'Every man must judge of his own case': reading Taylor's 'The Worthy Communicant' in Lent
I do not say that persons unprepared may come, for they ought not; and if they do, they die for it: but I say, if they will come, it is at their peril, and to no man's prejudice, but their own, if they be plainly and severely admonished of their duty and their danger; and, therefore, that every man must judge of his own case, with very great severity and fear, even then when the guides of souls must judge with more gentleness, and an easier charity; when we must suspect our little faults to be worse than they seem, and our negligences more inexcusable, and fear a sin when there is none, and are ready to accuse ourselves for every indiscretion, and think no repentance great enough for the foulness of our sins: at the same time, when we judge for others, we ought to esteem their certain good things better than they do, and their certain evils less, and their disputable good things certain, and their uncertain evils none at all, or very excusable.

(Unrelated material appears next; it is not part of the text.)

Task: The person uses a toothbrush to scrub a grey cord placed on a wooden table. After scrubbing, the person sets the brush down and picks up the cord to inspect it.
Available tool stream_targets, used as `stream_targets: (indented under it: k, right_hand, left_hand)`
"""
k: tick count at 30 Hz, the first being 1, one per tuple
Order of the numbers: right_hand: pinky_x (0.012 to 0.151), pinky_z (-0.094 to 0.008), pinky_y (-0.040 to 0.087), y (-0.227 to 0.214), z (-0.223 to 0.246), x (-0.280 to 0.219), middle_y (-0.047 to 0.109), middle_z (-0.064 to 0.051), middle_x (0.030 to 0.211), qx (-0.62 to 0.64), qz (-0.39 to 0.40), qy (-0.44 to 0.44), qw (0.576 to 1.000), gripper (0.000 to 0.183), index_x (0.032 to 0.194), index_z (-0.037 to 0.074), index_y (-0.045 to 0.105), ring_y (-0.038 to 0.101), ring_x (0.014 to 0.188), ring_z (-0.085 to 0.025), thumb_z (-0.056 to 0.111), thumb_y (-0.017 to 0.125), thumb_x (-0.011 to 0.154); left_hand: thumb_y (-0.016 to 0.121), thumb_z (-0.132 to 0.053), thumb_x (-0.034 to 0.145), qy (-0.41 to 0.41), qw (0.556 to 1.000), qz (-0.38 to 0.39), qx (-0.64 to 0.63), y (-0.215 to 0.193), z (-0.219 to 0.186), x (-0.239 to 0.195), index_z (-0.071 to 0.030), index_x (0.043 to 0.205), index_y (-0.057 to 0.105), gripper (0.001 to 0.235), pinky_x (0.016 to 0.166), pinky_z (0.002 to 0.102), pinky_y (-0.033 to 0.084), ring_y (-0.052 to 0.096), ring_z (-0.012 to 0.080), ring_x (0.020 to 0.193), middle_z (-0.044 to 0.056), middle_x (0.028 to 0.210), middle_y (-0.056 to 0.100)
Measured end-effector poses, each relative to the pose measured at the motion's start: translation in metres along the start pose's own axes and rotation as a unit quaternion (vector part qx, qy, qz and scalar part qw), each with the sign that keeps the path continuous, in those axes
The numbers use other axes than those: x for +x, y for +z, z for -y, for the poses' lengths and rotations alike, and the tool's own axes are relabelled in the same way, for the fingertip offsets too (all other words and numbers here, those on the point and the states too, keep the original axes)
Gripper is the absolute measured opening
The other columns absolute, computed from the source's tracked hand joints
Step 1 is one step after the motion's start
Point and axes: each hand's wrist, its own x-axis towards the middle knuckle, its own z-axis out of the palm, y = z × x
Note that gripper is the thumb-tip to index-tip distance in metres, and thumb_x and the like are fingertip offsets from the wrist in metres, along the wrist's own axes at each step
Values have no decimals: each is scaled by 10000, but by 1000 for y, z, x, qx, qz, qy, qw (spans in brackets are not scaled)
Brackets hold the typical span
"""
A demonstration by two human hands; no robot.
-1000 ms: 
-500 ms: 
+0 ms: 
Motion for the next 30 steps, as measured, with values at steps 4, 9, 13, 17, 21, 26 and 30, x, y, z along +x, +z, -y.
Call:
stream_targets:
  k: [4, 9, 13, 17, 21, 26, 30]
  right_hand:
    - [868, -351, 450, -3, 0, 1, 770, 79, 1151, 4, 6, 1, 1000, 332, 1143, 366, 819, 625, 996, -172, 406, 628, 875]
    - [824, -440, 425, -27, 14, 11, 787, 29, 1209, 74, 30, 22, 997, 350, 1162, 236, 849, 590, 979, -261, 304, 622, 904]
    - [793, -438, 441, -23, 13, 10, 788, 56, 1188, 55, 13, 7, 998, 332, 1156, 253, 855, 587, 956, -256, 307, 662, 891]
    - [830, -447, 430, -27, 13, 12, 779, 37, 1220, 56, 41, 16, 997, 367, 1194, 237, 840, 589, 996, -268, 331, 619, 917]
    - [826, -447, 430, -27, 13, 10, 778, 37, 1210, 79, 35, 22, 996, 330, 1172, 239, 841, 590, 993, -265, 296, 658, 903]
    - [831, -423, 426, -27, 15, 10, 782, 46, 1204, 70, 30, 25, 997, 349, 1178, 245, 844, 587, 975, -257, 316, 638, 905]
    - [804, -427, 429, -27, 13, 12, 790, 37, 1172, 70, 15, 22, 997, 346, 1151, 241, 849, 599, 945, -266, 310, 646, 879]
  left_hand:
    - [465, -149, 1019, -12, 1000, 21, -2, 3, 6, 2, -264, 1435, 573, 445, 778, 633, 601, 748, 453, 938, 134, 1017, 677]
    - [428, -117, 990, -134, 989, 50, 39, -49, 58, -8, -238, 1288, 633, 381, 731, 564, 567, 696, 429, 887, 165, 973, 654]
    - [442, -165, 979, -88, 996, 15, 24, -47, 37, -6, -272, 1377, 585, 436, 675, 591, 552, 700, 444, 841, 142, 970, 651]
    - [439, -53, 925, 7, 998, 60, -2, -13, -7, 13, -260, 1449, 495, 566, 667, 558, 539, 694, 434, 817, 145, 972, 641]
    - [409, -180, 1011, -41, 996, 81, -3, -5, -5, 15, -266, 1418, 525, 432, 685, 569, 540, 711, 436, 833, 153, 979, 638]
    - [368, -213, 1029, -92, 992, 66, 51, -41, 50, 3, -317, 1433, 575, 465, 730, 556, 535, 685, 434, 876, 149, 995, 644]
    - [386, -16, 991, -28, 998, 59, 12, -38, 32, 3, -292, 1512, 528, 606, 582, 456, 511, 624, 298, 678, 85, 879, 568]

This is also the case with "the curate", who is chiefly to minister mercy and who has no means of examining the heart. The minister's role, as indicated in the above extract, is to ensure that communicants are "severely admonished of their duty" regarding self-examination. What the minister cannot do - not least by reason of their vocation to administer mercy - is replace the role of self-examination:
And, therefore, it was to very great purpose, that the apostle gave command, that "every man should examine himself, and so let him eat;" that is, let it be done as it may be done thoroughly; let him do it whose case it is, and who is most concerned that it be done well; let it be done so, that it may not be allayed and lessened by the judgment of charity; and, therefore, let a man do it himself. For when the curate comes to do it, he cannot do it well, unless he do it with mercy; for he must make abatements, which the sinner's case does not often need in order to his reconciliation and returns to God, where severity is much better than gentle sentences. But the minister of religion must receive, in some cases, such persons, who ought not to come, and who should abstain, when themselves give righteous judgment upon themselves.

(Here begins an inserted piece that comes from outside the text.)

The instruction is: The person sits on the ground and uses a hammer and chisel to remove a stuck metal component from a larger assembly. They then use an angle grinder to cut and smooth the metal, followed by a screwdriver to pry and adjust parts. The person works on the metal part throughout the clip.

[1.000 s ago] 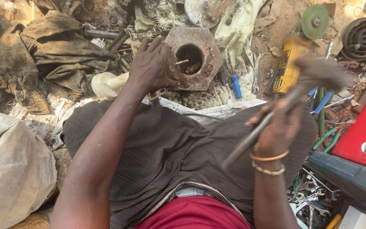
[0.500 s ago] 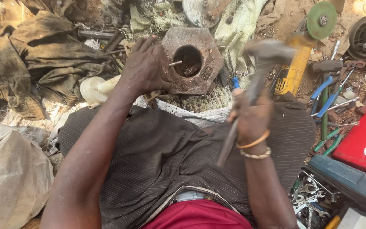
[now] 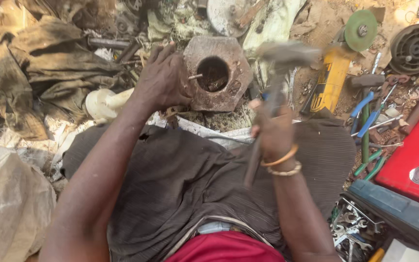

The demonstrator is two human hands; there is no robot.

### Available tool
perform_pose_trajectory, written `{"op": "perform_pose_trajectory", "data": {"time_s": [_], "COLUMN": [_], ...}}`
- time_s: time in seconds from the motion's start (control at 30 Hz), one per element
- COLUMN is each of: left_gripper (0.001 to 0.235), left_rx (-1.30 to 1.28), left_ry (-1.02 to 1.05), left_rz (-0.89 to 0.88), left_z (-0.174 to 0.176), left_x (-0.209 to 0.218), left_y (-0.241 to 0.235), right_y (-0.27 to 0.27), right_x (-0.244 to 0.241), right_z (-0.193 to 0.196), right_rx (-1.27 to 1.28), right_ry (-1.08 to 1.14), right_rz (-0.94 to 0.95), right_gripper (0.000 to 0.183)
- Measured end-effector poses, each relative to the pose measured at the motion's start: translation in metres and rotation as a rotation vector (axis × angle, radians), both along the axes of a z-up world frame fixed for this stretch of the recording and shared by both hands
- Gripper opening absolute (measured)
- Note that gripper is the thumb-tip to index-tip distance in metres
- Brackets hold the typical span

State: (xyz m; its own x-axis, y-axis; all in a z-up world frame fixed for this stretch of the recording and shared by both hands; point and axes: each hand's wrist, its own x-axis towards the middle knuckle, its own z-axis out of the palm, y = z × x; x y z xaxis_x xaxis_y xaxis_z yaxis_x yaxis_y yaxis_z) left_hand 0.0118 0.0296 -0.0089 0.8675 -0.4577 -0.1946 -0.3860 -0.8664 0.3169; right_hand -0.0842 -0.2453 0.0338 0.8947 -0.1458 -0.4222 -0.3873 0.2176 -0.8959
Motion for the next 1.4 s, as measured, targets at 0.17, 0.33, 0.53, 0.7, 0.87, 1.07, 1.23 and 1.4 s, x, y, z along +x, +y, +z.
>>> {"op": "perform_pose_trajectory", "data": {"time_s": [0.17,0.33,0.53,0.7,0.87,1.07,1.23,1.4], "left_gripper": [0.098,0.088,0.093,0.099,0.095,0.096,0.109,0.104], "left_rx": [-0.059,0.053,0.026,0.013,0.131,-0.036,-0.009,0.062], "left_ry": [-0.041,0.021,0.039,-0.005,0.19,-0.038,-0.052,0.306], "left_rz": [0.012,0.01,0.037,0.012,0.089,0.053,0.032,0.146], "left_z": [-0.006,0.007,0.007,-0.007,0.012,0.004,-0.011,0.001], "left_x": [-0.003,-0.001,-0.009,-0.006,-0.007,-0.019,-0.011,-0.002], "left_y": [0.004,0.002,0.017,0.022,0.017,-0.013,-0.047,-0.036], "right_y": [-0.046,0.047,0.005,-0.057,-0.039,-0.02,-0.034,-0.009], "right_x": [0.024,0.001,0.004,0.046,0.02,0.009,0.012,-0.001], "right_z": [-0.004,-0.035,0.003,-0.018,-0.074,-0.077,-0.053,-0.05], "right_rx": [0.037,0.093,-0.051,0.228,0.346,0.397,0.326,0.177], "right_ry": [-0.241,0.199,-0.057,-0.242,-0.061,0.166,0.083,0.108], "right_rz": [-0.408,0.515,0.072,-0.557,-0.345,-0.181,-0.183,-0.131], "right_gripper": [0.008,0.055,0.027,0.019,0.02,0.021,0.023,0.03]}}
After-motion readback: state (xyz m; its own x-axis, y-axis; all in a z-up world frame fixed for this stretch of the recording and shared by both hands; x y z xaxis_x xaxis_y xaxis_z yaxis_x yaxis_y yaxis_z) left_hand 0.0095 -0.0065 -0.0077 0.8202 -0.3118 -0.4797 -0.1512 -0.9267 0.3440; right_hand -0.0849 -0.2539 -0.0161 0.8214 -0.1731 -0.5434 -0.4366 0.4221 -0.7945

As a consequence of this, the minister is not - apart from cases of "public conviction or notoriety", of which "orderly, limited, and legal" powers "the bishops are the prime and immediate subjects, partly under Christ and partly under kings" - to exclude from the holy Sacrament those "supposed unworthy to communicate". Again, this is so because the minister cannot search the heart as in the case of self-examination:
Every man is to be presumed fit, that is not known to be unfit; and, he that is not a public criminal, is not to be supposed unworthy to communicate. It may be, he is; but that himself only knows, and he can only take care; but no man is to be prejudiced by imperfect and disputable principles, "by conjectures, and other men's measures, by the rules of sects, and separate communities:" and if a man may belong to God, and himself not know it, he may do so, when his curate knows it not.

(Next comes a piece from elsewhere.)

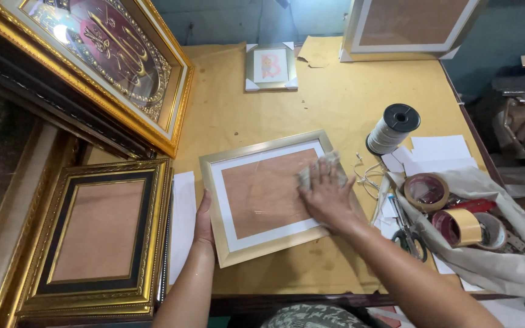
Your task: Cleaning glass and applying adhesive tape to the edges of a picture frame as part of the final assembly process.
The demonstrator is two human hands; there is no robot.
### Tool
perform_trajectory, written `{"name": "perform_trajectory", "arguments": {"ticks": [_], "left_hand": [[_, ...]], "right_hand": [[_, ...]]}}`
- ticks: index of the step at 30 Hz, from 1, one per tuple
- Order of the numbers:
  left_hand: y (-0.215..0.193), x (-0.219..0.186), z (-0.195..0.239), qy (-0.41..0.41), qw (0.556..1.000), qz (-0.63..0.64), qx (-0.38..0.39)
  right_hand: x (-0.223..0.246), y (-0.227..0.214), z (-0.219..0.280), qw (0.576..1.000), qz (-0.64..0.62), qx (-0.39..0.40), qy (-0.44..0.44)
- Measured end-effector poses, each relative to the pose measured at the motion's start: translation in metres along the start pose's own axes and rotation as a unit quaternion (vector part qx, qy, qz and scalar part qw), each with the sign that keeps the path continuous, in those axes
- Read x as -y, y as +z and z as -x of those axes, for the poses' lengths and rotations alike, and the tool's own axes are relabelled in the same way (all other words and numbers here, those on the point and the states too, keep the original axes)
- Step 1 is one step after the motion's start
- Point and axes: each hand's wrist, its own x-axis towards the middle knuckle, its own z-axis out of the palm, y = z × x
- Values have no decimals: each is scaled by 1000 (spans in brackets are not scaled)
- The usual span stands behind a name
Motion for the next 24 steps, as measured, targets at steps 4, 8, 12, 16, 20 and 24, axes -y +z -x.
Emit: {"name": "perform_trajectory", "arguments": {"ticks": [4,8,12,16,20,24], "left_hand": [[12,-5,13,0,1000,0,-4],[16,-6,19,-4,1000,17,-4],[4,-1,5,-1,1000,23,9],[12,-5,18,-12,1000,17,8],[8,-4,10,-20,999,33,26],[0,-3,1,-23,998,47,44]], "right_hand": [[75,-16,46,995,-12,44,-86],[96,-25,52,974,-22,53,-220],[63,-23,11,987,3,69,-145],[5,-32,-12,998,38,41,-43],[-13,-8,-16,999,19,-25,23],[51,-17,23,999,1,30,-34]]}}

If it is argued that this does not adequately fence the Table, Taylor provides a powerful response. The visible Sacraments are ministered to the visible Church, whereas "the kingdom of grace is within us": the character of the invisible Church cannot be applied to the ministrations of the visible Church. Setting up a discipline, administered by the presbyter in the parish, to prevent the possibility of Sacraments being administered to the unworthy necessarily institutes a tyranny over souls:
If it be permitted to the discretion of the parish-priest, you erect a gibbet and a rack, by which he shall be enabled to torment any man, and you give him power to slander or reproach all his neighbours: if you go about to give him measures, you shall never do it wisely or piously; for no rules can be sufficient to convince any proud man: and if you make the parish-curate judge of these rules, you had as good leave it to his discretion; for he will use them as he please: and, after all, you shall never have all the people good; and if not, you shall certainly have them hypocrites; and, therefore, it cannot be avoided, but unfit persons will be admitted: for since the kingdom of grace is within us, and God's chosen ones are his secret ones, and he only knows who are his, it will be strange that visible sacraments should be given only to an invisible society: and after all, if to communicate evil men be unavoidable, it cannot be unlawful.
In his account of the ministry of the "curate of souls" in the approach to the holy Sacrament, Taylor reflects the understanding found in the first Exhortation in the Prayer Book Holy Communion. Firstly, the curate sets out the duty of self-examination, in the context of the spiritual dangers of unworthy reception:
my duty is to exhort you in the mean season to consider the dignity of that holy mystery, and the great peril of the unworthy receiving thereof; and so to search and examine your own consciences, and that not lightly, and after the manner of dissemblers with God: but so that ye may come holy and clean to such a heavenly Feast, in the marriage-garment required by God in holy Scripture, and be received as worthy partakers of that holy Table.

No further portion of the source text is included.